▶ **EXERCISE OBJECTIVE**
Go line by line through the data below and count those that hold "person". Return only the number.

▶ **DATASET RECORDS**
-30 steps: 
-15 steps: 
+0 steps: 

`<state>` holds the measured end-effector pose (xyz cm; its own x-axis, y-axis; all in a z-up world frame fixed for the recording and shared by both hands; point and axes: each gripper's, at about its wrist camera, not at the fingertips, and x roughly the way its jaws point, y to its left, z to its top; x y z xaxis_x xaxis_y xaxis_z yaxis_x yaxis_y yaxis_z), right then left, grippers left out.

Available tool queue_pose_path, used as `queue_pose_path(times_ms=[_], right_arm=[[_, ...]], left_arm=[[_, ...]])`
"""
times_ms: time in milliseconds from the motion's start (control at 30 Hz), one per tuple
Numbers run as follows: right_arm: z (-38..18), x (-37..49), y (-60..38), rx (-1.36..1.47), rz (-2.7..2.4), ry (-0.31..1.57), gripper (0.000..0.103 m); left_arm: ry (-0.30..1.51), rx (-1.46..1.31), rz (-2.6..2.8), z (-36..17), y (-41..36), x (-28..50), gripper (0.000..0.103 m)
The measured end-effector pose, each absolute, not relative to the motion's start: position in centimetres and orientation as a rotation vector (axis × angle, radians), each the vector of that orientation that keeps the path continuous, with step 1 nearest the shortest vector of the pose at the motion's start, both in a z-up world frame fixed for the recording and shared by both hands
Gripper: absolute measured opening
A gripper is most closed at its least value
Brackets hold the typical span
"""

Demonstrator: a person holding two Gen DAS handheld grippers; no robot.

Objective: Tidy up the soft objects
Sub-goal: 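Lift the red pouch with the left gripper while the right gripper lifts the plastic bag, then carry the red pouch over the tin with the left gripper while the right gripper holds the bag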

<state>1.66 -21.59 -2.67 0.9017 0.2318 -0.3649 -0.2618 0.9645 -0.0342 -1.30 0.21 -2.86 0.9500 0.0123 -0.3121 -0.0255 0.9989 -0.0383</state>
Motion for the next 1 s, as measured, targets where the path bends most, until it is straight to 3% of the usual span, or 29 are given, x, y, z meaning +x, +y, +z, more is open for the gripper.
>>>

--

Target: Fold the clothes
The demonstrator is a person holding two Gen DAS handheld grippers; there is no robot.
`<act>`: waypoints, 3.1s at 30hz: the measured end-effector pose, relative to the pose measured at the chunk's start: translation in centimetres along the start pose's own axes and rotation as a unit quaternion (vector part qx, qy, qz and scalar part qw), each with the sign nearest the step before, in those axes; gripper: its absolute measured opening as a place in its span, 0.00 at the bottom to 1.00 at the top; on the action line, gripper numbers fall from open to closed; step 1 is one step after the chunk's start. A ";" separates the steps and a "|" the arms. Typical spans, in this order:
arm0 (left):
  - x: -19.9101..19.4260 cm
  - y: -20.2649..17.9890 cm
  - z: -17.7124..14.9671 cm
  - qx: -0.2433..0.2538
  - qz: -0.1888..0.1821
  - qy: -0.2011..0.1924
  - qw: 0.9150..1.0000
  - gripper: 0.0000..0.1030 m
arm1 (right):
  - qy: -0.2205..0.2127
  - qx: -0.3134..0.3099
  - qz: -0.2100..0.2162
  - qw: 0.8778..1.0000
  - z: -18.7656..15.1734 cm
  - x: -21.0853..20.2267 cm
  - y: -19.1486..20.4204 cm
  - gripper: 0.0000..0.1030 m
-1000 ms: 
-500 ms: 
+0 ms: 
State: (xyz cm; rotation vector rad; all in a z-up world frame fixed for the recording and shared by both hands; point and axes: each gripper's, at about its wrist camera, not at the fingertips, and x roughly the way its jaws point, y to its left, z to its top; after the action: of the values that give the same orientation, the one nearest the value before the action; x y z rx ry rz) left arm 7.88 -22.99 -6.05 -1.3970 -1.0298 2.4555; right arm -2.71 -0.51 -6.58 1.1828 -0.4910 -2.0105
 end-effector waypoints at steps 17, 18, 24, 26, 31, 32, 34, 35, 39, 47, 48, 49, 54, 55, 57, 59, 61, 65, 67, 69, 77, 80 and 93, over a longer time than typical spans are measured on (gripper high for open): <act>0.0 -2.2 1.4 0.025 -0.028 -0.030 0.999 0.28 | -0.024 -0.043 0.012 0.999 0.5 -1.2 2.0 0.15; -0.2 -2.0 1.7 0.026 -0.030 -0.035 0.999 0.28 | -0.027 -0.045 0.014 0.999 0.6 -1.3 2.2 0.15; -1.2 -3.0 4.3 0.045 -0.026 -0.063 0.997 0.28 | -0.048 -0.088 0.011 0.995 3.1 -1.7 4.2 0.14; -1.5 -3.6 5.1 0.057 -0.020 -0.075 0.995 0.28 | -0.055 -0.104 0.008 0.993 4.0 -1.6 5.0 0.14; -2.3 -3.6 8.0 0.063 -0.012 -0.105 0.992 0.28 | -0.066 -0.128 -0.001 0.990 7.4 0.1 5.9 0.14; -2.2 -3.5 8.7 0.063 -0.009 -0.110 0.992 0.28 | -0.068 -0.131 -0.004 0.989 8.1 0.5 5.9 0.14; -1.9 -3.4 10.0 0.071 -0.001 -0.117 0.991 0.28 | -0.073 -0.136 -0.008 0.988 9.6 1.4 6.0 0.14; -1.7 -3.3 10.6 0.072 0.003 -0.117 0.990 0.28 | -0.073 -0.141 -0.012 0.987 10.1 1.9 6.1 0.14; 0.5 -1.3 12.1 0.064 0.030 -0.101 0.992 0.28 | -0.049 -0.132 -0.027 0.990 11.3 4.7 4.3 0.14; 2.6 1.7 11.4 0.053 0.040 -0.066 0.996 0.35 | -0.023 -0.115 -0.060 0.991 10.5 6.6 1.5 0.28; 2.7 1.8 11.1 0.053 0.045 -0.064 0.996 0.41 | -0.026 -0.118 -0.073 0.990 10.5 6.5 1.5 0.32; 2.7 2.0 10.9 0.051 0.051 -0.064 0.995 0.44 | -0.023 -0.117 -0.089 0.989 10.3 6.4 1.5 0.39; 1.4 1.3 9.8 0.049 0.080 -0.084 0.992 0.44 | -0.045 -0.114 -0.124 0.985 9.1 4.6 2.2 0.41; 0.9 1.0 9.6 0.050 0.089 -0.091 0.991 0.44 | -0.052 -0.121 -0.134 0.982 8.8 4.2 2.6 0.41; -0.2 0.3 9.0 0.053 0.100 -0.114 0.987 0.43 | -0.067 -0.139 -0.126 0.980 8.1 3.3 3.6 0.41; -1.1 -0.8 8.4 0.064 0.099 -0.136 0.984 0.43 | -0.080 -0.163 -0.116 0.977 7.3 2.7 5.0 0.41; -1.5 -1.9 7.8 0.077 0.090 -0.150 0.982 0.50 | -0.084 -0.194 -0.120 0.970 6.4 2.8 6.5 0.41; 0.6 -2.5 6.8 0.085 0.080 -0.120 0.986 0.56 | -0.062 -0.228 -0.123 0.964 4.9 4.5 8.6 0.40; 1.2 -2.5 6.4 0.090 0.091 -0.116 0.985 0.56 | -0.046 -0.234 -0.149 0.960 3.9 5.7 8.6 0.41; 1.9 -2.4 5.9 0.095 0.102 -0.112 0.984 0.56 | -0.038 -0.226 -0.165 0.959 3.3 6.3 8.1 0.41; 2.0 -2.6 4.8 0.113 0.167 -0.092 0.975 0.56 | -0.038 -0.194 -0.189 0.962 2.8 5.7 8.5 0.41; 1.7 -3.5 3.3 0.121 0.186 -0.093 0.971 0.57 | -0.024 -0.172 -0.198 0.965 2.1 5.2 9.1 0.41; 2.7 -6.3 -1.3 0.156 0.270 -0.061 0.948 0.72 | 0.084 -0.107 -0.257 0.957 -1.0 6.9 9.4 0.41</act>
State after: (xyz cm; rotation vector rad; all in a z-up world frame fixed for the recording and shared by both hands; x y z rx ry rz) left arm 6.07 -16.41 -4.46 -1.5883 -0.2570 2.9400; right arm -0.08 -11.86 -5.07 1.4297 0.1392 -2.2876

▶ **ANSWER BOX**
2